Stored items
[Start of Attachment]
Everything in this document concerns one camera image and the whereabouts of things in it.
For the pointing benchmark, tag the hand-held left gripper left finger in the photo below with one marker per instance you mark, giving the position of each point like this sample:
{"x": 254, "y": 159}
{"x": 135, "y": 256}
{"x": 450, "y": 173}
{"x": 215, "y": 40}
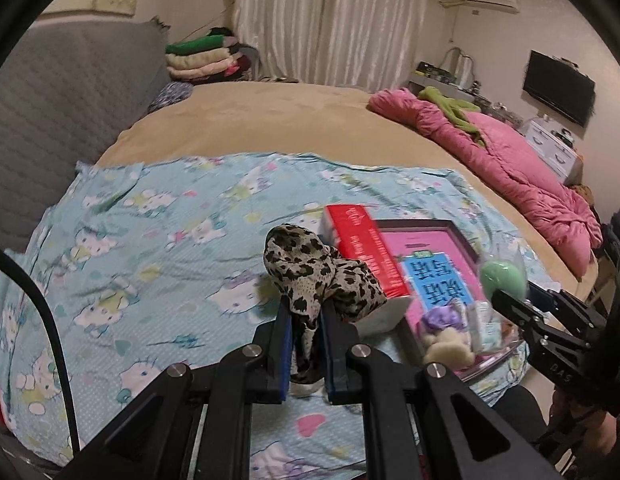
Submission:
{"x": 287, "y": 355}

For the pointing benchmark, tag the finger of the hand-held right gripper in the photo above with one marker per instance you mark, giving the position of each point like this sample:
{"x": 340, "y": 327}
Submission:
{"x": 512, "y": 307}
{"x": 565, "y": 302}

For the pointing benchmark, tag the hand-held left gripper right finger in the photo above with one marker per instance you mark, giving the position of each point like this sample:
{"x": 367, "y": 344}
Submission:
{"x": 332, "y": 360}

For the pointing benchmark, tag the green egg-shaped sponge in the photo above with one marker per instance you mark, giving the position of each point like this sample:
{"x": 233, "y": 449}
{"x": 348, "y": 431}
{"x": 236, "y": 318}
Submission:
{"x": 502, "y": 280}

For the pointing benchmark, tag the clear plastic bag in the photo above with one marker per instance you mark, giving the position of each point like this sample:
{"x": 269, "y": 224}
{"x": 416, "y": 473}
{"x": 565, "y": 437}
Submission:
{"x": 510, "y": 255}

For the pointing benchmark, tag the cream plush toy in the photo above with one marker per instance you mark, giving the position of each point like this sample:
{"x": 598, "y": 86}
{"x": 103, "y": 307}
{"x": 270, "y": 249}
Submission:
{"x": 450, "y": 350}

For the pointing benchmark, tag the leopard print scarf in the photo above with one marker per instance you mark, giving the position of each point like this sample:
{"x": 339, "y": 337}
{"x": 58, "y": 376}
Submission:
{"x": 300, "y": 265}

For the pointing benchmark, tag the dark framed pink box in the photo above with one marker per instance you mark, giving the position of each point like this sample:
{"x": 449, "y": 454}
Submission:
{"x": 430, "y": 245}

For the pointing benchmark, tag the red tissue pack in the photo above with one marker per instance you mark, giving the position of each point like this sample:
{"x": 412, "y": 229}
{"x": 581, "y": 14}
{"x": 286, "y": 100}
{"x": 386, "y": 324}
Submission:
{"x": 365, "y": 245}

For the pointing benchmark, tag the pink quilt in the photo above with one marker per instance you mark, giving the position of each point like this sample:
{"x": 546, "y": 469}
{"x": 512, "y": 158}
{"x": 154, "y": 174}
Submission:
{"x": 515, "y": 170}

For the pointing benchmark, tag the white dresser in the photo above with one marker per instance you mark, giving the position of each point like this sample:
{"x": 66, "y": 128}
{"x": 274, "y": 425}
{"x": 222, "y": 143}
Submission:
{"x": 550, "y": 142}

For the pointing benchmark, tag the blue cartoon cat printed blanket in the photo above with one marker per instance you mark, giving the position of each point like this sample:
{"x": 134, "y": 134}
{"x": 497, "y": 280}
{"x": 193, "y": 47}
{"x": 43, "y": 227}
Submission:
{"x": 165, "y": 240}

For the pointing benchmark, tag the green cloth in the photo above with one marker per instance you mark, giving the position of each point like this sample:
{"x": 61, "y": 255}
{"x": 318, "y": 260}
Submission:
{"x": 450, "y": 107}

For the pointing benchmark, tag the beige bed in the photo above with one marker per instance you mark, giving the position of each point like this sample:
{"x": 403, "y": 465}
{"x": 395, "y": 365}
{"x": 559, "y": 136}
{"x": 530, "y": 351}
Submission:
{"x": 290, "y": 120}

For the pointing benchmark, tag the arched mirror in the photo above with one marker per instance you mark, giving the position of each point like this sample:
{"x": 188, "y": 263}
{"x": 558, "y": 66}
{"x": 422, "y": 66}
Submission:
{"x": 462, "y": 67}

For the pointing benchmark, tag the cluttered vanity table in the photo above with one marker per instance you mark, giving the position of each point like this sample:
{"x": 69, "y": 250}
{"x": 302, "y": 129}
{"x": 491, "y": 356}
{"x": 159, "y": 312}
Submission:
{"x": 430, "y": 76}

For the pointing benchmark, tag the dark floral pillow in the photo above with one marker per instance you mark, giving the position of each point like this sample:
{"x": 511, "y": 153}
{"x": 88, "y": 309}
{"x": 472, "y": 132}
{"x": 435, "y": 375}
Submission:
{"x": 170, "y": 95}

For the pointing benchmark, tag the dark clothes pile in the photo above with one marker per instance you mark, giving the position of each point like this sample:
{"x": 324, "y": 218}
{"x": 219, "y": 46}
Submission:
{"x": 242, "y": 57}

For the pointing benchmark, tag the green folded garment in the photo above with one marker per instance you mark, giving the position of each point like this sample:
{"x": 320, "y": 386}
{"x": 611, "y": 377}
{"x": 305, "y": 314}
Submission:
{"x": 195, "y": 46}

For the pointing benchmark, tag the white curtains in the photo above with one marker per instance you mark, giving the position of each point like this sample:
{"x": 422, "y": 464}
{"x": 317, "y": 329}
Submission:
{"x": 340, "y": 20}

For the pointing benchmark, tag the grey quilted sofa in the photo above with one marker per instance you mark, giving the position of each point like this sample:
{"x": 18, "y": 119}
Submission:
{"x": 55, "y": 110}

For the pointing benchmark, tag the black wall television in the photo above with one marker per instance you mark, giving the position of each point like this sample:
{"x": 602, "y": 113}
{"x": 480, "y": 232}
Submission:
{"x": 557, "y": 85}
[End of Attachment]
• [INSTRUCTIONS FOR THE TASK]: Your answer should hold every line of the entries that contains the string "green".

• [OUTPUT BELOW]:
For the pointing benchmark, tag the green egg-shaped sponge in the photo above with one marker per instance you mark, giving the position of each point like this sample:
For the pointing benchmark, tag the green cloth in the photo above with one marker per instance you mark, giving the position of each point like this sample:
For the pointing benchmark, tag the green folded garment in the photo above with one marker per instance you mark, giving the position of each point like this sample:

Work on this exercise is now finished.